> [WORK TO COMPLETE]:
Among the lines below, return each one that contains the word "rendered".

> [DATASET EXCERPTS]:
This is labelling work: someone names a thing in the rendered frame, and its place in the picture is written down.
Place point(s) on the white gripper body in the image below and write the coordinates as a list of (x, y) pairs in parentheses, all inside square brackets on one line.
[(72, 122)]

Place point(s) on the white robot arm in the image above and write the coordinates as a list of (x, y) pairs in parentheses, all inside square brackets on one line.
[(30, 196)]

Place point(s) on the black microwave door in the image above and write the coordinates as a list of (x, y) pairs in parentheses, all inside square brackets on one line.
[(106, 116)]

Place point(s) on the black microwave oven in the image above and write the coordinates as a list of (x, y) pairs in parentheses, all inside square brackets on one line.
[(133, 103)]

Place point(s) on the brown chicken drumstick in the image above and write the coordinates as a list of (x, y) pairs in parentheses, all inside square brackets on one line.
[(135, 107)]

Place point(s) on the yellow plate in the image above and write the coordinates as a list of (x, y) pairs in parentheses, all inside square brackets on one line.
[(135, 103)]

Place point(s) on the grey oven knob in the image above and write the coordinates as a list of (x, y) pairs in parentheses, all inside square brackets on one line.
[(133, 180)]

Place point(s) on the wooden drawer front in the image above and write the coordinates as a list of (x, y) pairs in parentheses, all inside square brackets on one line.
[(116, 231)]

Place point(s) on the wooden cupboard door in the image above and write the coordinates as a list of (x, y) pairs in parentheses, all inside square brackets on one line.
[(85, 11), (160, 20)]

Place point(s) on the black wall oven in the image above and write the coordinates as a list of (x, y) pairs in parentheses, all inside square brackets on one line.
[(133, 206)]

--

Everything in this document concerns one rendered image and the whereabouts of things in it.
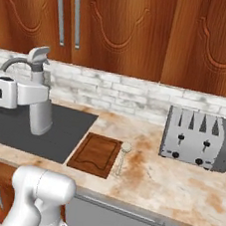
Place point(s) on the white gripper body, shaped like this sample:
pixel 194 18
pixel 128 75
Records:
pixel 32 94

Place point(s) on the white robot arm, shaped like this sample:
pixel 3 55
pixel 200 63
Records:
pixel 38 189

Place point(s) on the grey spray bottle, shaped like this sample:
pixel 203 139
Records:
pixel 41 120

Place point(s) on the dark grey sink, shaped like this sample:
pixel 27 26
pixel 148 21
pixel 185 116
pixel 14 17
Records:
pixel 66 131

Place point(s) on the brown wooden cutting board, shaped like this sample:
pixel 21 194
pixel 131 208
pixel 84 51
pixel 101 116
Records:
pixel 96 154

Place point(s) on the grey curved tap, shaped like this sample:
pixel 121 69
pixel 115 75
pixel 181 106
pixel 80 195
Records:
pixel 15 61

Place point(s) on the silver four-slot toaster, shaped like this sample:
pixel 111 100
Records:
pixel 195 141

> [SOLUTION FOR THIS TASK]:
This is labelling work: someone names a thing in the rendered frame, and its place in the picture is written down.
Everything in this document concerns one rendered image and the whereabouts of things in it.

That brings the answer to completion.